The Use of Rain Gauge Measurements and Radar Data for the Model‐Based Prediction of Runoff‐Generated Debris‐Flow Occurrence in Early Warning Systems

Abstract

AbstractHigh‐intensity and short‐duration rainfalls can generate sudden and abundant runoff at the base of rocky cliffs that, entraining sediments, may originate debris flows. Two gauge networks have been set up in headwater sites of Dolomites (Northeastern Italian Alps) to monitor rainfall corresponding to the debris‐flow activity occurring there. The rain gauges are positioned both upstream and downstream the initiation areas of debris flows. Other five rain gauges sparse in the area integrate the two networks. In the years 2009–2020, rain gauges recorded rainfalls that triggered 41 debris flows.
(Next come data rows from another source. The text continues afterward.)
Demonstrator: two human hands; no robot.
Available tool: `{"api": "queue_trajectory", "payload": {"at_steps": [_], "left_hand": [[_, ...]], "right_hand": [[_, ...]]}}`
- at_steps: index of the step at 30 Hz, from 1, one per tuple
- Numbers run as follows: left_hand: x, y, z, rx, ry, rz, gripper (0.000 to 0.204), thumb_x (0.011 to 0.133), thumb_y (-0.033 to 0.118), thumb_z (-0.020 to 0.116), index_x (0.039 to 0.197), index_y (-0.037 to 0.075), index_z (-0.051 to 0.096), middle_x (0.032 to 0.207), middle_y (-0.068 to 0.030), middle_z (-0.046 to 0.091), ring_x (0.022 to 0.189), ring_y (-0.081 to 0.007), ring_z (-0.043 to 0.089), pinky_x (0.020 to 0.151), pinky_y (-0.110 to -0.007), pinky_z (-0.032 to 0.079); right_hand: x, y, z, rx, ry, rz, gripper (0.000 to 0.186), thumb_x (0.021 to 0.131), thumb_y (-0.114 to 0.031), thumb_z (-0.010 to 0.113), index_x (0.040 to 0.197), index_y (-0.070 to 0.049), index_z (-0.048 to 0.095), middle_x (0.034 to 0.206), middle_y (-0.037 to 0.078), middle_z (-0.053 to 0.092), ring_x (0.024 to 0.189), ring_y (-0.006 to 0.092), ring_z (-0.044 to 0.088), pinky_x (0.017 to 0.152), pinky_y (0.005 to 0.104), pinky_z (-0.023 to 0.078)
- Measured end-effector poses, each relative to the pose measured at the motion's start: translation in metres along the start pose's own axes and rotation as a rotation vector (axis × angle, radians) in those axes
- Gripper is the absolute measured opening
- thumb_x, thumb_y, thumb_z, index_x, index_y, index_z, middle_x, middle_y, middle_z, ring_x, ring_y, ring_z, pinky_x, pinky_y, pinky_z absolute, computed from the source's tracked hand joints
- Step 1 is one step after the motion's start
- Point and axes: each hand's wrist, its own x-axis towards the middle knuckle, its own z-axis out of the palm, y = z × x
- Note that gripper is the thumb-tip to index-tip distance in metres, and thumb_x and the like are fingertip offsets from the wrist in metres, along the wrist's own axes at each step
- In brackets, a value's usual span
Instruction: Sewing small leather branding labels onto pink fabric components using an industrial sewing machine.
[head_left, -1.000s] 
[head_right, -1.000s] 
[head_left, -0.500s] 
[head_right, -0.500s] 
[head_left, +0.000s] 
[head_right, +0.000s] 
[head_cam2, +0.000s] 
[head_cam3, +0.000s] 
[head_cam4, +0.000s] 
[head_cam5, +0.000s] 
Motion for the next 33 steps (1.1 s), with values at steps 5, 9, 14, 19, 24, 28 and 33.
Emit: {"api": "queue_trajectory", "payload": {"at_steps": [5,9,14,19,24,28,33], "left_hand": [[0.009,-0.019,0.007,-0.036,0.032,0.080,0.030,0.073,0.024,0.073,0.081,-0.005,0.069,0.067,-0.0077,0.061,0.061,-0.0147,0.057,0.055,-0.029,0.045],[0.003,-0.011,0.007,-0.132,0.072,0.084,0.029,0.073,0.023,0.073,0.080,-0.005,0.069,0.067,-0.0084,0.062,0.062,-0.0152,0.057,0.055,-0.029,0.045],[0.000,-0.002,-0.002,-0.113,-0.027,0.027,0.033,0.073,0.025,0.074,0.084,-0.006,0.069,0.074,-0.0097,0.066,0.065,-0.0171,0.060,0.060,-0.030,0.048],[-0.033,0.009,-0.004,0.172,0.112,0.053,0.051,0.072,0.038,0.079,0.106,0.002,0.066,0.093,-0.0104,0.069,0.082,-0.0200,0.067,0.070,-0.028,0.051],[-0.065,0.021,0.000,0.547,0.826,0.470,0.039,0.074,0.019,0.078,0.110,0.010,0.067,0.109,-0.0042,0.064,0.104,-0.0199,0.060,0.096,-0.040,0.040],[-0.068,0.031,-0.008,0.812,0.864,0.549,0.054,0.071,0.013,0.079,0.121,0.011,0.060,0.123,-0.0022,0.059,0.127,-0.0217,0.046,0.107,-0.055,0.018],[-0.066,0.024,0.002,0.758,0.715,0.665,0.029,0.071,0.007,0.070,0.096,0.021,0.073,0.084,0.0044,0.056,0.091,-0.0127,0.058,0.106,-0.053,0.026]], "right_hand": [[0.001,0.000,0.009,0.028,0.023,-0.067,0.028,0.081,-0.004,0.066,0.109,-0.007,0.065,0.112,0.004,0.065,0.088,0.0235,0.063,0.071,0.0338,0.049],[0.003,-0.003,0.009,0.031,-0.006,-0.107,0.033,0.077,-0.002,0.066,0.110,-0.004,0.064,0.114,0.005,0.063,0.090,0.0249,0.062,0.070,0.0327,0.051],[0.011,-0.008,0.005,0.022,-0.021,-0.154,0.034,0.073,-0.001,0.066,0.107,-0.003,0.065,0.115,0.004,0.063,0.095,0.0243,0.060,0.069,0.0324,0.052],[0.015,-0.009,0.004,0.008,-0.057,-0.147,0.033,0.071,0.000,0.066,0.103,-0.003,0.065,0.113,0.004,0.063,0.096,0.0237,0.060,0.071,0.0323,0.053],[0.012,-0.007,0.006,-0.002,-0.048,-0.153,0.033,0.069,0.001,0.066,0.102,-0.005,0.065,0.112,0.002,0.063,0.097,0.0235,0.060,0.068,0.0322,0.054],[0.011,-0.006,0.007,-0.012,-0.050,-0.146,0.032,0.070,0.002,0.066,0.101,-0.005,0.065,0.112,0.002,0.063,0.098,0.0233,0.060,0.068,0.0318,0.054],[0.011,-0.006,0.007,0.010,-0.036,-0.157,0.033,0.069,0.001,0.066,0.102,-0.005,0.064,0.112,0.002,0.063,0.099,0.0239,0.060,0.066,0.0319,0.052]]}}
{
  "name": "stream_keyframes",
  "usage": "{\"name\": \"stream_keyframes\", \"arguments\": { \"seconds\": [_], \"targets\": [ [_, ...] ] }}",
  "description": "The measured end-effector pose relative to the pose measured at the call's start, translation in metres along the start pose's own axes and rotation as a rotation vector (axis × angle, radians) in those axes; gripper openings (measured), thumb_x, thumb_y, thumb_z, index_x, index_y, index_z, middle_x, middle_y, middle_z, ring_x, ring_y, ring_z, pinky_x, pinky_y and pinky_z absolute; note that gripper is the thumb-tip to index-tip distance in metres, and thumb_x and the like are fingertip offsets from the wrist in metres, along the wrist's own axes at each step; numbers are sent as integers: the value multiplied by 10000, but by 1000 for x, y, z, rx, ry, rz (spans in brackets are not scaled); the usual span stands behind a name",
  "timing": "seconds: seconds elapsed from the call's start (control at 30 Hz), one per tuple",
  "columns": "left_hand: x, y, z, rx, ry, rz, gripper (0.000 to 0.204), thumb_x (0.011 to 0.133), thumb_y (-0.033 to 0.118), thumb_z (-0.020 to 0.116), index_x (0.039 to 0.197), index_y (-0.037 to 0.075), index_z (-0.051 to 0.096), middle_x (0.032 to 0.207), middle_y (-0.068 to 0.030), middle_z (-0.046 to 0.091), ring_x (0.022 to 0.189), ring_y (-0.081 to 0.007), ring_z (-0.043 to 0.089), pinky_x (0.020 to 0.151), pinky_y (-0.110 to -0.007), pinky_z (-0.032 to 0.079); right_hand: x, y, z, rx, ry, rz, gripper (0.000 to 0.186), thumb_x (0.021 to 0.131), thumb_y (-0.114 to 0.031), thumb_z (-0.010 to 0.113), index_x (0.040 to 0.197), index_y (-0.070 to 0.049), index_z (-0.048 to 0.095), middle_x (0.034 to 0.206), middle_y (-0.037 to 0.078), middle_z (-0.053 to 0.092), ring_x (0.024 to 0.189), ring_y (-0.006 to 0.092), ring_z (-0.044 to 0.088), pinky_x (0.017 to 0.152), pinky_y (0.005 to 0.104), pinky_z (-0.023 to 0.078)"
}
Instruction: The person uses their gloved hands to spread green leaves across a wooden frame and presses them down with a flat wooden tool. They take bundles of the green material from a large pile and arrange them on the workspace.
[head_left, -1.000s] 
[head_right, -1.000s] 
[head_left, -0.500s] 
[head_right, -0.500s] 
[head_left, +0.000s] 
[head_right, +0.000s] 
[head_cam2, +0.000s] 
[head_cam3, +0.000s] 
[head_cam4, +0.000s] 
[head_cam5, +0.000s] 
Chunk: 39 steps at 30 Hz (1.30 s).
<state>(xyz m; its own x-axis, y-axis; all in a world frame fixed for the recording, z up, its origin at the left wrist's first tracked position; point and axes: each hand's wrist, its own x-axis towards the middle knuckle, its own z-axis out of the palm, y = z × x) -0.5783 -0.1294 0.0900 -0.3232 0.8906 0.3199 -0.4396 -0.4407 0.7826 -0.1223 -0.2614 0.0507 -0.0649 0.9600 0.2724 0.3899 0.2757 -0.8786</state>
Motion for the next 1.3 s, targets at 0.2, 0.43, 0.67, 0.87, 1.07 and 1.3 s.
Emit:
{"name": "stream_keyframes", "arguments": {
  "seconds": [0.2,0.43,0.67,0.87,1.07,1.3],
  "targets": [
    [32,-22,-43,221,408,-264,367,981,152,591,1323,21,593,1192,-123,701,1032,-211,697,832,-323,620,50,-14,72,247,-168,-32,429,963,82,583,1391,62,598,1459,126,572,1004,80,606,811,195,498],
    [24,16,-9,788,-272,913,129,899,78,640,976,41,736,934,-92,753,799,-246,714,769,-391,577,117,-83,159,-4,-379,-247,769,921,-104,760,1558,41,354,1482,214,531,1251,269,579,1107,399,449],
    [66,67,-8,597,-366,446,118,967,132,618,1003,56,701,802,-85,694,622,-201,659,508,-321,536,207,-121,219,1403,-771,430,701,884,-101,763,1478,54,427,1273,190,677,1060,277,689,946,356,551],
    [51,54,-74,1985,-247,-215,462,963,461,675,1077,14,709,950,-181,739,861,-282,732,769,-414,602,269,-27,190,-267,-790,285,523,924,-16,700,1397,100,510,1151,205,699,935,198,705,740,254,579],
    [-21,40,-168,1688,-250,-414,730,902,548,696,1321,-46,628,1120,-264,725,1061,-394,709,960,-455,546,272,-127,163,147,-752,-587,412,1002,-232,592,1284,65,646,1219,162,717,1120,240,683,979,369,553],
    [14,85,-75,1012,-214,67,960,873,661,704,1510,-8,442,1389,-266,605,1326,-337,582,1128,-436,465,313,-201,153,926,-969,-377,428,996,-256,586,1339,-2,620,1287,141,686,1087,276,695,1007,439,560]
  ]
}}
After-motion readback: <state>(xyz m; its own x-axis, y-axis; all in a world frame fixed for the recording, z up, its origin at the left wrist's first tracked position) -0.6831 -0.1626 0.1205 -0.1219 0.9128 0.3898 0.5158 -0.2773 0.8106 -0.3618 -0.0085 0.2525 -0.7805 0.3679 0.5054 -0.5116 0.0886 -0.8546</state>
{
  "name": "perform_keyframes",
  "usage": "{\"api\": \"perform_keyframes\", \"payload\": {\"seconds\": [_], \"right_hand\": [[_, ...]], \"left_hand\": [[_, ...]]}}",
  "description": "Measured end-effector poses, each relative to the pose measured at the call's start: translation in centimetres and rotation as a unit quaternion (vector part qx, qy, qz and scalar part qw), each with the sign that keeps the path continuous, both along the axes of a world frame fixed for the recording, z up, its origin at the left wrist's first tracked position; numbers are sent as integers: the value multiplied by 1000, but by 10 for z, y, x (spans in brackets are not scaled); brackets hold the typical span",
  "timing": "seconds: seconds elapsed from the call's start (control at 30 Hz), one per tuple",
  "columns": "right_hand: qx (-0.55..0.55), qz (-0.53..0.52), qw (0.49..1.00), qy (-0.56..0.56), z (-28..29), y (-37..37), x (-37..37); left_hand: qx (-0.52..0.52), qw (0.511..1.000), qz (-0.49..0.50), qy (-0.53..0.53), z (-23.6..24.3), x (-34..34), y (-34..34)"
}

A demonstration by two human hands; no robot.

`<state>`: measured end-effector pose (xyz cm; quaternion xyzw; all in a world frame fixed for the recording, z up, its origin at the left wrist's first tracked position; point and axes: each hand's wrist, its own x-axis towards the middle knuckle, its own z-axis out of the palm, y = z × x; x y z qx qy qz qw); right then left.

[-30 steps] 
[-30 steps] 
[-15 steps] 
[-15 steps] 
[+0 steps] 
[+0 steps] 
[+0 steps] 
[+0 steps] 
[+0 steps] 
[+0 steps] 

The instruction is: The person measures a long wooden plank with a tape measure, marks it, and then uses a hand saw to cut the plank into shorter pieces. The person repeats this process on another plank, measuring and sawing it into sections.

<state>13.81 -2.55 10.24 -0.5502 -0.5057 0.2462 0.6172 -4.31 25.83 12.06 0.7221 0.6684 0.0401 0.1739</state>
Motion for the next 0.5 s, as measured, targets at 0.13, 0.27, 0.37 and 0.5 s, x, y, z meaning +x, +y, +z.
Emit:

In most cases, rainfalls show a higher spatial variability along with both distance and altitude. Precipitation data are then compared with rainfalls estimated through a weather radar far about 70 km from there, to verify the possible interchangeability of the two measurement systems for the prediction of debris‐flow occurrence through suitable modeling of triggering discharges. The following results are obtained: (1) raw‐radar images mostly tend to underestimate precipitations recorded by rain gauges; (2) such underestimation entails, on average, a larger one on the simulated discharges and the prediction of debris‐flow occurrences (missed in 65% of the cases). Some methods for the correction on ground truth of raw‐radar images are applied to assess their use for evaluating the triggering discharges. Results show that once corrected using rain gauge data, radar‐derived rainfall estimates produce debris‐flow initiation predictions that more frequently match observations. Therefore, the presence of rain gauges close to the watershed centroids results essential for early warning systems based on triggering discharge modeling.